* [What the exercise asks]:
From the records below, transcribe exactly the lines that begin at the line with "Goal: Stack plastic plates" and end at the line with "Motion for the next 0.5", both included.
───── Information ─────
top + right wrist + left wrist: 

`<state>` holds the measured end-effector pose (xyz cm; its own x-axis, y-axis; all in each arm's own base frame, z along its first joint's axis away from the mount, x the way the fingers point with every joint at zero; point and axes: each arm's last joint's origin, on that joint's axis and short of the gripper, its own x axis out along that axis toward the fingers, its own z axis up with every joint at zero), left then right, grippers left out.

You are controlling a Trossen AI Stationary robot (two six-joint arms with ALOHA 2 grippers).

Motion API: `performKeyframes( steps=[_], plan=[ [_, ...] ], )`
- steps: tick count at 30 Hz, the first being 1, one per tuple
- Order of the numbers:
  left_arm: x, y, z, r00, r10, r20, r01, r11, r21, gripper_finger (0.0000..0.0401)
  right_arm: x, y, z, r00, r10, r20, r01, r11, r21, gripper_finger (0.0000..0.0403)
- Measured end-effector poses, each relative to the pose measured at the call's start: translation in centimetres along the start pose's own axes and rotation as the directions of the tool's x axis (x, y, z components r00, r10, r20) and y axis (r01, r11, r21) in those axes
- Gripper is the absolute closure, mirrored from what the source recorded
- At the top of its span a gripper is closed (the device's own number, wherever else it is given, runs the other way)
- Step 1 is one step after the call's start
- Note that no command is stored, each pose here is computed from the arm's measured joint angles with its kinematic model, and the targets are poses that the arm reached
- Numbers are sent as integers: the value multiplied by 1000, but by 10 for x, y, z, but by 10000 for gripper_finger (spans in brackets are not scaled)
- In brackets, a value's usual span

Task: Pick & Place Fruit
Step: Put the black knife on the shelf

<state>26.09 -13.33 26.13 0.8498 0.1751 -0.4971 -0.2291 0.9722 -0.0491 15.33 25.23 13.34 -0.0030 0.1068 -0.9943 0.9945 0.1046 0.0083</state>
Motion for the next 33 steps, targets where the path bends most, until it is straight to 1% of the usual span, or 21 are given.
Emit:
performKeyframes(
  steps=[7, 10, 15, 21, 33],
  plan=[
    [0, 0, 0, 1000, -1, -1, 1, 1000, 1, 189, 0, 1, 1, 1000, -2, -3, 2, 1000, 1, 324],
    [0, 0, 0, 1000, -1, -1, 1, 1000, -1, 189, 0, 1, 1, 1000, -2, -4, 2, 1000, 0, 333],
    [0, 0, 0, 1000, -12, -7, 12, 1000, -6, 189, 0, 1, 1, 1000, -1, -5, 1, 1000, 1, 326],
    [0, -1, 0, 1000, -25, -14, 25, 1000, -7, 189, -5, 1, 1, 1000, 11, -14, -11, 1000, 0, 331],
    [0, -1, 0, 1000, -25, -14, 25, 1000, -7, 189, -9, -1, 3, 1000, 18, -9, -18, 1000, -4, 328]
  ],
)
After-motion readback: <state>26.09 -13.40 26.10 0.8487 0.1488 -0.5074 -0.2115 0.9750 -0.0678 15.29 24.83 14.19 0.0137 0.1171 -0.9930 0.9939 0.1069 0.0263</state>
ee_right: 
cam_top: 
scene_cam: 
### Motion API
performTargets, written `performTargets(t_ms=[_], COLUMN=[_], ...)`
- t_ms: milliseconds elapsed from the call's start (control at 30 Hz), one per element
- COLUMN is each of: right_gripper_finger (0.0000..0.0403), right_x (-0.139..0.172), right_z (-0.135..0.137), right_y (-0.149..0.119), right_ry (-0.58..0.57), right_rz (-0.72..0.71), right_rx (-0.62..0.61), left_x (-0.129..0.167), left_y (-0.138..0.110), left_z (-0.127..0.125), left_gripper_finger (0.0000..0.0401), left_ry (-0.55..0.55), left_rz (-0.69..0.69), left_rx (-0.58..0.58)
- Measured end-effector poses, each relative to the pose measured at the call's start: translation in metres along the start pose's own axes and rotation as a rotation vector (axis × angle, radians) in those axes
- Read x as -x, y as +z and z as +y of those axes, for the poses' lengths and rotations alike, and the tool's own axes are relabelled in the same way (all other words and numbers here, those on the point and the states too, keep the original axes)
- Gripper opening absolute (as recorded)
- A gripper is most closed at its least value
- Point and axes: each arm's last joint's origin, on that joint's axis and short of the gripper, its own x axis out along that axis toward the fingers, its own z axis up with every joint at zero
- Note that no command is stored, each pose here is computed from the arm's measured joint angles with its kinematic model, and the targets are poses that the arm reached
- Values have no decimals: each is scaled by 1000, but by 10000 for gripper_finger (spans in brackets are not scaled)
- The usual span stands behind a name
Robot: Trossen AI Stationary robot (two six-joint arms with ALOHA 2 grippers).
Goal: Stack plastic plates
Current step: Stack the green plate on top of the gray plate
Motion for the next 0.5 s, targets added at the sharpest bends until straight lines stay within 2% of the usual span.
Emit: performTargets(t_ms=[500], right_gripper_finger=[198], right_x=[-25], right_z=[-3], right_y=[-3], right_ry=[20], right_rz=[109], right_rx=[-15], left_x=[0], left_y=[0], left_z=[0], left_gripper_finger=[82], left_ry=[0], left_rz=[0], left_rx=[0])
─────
* [Solution to the problem]:
Goal: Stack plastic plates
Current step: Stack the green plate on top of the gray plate
Motion for the next 0.5 s, targets added at the sharpest bends until straight lines stay within 2% of the usual span.

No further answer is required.